• _Source data_:
----
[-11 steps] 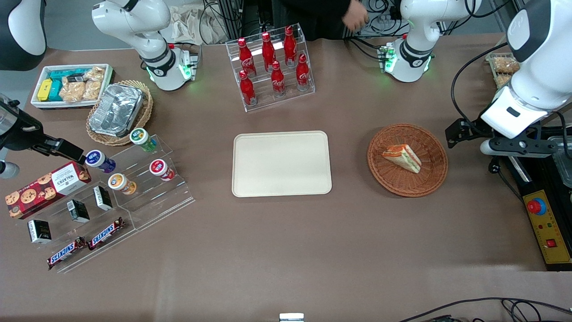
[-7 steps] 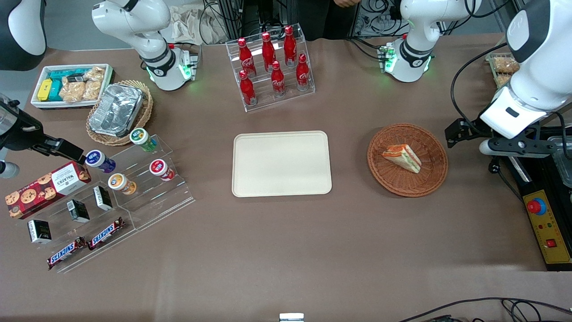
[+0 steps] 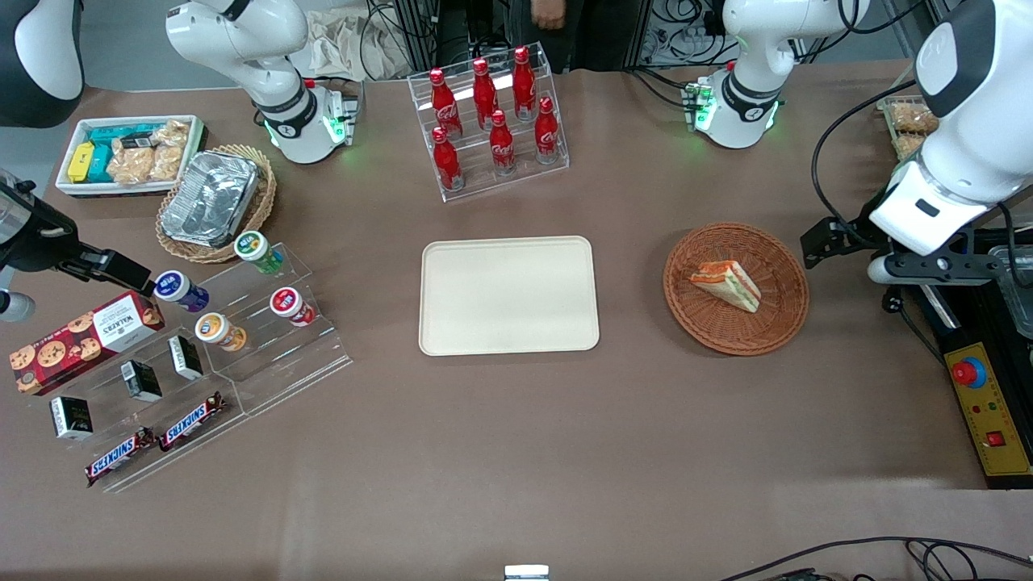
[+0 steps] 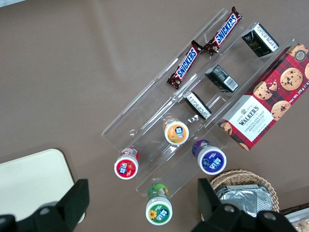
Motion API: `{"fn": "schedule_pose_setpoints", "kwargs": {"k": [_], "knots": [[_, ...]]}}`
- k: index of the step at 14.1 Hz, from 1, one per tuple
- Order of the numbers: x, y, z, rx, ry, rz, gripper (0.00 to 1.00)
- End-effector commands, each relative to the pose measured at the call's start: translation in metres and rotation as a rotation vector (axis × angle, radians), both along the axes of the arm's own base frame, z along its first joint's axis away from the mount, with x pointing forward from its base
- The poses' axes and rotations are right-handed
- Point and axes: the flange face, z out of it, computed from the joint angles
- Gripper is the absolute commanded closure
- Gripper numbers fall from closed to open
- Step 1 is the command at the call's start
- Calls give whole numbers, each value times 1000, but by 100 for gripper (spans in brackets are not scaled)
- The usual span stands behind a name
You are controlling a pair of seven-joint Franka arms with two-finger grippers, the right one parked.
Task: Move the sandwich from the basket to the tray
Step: 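Move the left gripper toward the wrapped sandwich in the wicker basket, then lower the open left gripper over the sandwich in the basket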
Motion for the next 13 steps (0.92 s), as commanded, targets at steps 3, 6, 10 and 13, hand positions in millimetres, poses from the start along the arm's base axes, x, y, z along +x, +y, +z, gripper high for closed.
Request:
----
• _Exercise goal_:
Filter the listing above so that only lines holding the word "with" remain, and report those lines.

• _Exercise result_:
- End-effector commands, each relative to the pose measured at the call's start: translation in metres and rotation as a rotation vector (axis × angle, radians), both along the axes of the arm's own base frame, z along its first joint's axis away from the mount, with x pointing forward from its base
You are controlling a pair of seven-joint Franka arms with two-finger grippers, the right one parked.

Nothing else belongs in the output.